The Sanctuary Seeker
Page 8
The cathedral bell chimed in the distance and Gwyn reminded the coroner that other duties called.
John called to the two men-at-arms loitering beyond the gate, ‘Take these prisoners to the castle and lock them up. Try not to lose them on the way.’ Then he and his men made their way back through the inn, and walked back along Butchers Row towards South Gate Street, dodged down Milk Lane and thrust through the throng of shoppers, porters, carts and animals that congested the narrow streets.
‘The hairy one will hang, no doubt,’ squeaked Thomas, crossing himself in anticipation as he scurried behind the two big men.
‘If Gwyn’s witnesses so testify at the inquest I’ll hand him into the tender care of my brother-in-law to appear before the royal justices who, no doubt, will condemn him.’
‘What about the boy?’ asked Gwyn.
‘Depends on the holy sister’s care – and her God’s will. If he dies, the boy hangs. If he survives a year and a day, the lad may only be charged with assault.’
Thomas pondered this for a moment as they passed into the Serge Market, heading down to the South Gate. ‘So he’ll lie in gaol for a year?’ he asked, crossing himself again.
John thought about this. ‘I think I’ll let him free, if he has a family to go surety for him.
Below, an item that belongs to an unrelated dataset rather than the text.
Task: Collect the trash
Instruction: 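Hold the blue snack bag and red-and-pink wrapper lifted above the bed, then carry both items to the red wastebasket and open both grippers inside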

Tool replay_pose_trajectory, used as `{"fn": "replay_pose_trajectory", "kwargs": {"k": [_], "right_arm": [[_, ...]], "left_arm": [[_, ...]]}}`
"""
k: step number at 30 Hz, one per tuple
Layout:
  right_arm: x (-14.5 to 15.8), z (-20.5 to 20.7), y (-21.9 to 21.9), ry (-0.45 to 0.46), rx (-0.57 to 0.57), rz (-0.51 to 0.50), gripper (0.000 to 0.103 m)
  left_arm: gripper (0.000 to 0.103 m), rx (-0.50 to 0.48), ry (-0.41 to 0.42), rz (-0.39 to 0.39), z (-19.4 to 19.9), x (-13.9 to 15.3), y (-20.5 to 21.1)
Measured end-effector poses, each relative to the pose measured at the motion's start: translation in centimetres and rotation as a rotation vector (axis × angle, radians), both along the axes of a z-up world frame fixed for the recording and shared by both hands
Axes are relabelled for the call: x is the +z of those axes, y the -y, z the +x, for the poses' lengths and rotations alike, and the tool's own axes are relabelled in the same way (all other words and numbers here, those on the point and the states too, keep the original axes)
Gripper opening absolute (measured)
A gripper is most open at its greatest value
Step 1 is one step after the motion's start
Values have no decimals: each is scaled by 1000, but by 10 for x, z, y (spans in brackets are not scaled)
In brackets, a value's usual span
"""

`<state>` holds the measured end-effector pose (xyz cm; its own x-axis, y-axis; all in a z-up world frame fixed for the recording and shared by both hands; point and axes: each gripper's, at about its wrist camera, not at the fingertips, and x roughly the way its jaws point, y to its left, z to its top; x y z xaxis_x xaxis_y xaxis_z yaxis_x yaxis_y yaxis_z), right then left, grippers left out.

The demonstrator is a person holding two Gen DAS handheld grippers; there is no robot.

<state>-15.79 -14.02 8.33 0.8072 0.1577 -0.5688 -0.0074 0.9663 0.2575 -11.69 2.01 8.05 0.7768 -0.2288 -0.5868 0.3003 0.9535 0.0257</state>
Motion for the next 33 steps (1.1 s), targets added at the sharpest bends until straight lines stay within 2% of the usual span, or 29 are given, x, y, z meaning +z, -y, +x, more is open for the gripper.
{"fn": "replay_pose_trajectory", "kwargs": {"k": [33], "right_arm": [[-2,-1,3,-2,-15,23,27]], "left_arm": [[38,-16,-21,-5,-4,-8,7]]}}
The best chance the injured man has of survival is if his assailant must provide for his care, for if he dies, so does the Saxon – at the end of a rope.’
Gwyn was doubtful about this proposed leniency. ‘Let him out of the castle dungeon and he’ll vanish into the forest within the hour – or else claim sanctuary in a church.’
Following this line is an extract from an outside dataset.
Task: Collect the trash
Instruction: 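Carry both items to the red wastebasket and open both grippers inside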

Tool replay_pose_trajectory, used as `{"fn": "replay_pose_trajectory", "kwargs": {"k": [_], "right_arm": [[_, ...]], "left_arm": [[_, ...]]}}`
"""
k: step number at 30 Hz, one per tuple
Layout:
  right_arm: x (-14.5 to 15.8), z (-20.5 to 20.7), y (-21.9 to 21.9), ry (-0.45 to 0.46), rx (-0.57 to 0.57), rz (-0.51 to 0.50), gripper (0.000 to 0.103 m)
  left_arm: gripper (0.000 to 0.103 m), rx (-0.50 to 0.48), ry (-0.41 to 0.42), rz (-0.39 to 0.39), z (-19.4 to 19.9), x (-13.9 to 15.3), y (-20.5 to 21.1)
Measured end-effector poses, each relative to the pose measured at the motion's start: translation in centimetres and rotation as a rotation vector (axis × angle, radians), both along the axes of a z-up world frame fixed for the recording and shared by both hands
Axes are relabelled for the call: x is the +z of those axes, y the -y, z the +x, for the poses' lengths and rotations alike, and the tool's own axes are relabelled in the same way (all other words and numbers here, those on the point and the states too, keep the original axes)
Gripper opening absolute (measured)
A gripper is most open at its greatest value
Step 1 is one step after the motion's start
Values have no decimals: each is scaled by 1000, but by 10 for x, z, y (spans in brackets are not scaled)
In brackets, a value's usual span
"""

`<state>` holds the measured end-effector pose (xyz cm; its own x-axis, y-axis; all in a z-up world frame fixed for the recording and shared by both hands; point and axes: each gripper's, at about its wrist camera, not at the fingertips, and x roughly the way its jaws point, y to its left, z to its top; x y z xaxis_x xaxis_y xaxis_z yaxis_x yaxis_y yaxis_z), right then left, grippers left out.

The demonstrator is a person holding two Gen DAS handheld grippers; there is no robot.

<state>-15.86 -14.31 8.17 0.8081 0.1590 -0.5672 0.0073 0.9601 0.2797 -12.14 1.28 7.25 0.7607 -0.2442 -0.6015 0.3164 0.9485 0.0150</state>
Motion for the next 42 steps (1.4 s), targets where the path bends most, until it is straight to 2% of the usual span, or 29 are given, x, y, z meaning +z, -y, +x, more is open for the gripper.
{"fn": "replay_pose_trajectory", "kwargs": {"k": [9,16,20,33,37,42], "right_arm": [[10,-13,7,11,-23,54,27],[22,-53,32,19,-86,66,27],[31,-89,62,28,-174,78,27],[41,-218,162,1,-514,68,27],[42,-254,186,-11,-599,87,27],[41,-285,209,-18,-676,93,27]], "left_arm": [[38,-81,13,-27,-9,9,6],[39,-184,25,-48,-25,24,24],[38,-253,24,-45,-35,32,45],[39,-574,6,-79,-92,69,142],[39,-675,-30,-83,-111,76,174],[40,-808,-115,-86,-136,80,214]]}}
John was philosophical. ‘He may prefer to gamble that the man will live, rather than become an outlaw. In any event, the city burgesses will be saved the expense of keeping another prisoner in the castle gaol.’
Gwyn grunted. ‘Cheaper still to cut their throats or drop them in the river.’
By now they were past Holy Trinity church and nearing the South Gate. A steady stream of townsfolk was converging on one of the main exits from the city, which led to the London and Winchester roads. They were not going far, only to the gallows site, which lay a few hundred yards outside the city walls. Beyond the gate, the road divided into Holloway and Magdalene Street, which skirted Southernhay, a wide strip of pasture, gardens and trees that lay on the slope below the town wall. The first part of the London road beyond Magdalene Street was known as Bull Hill and, after the few houses petered out, the hanging tree stood starkly at the side of the highway.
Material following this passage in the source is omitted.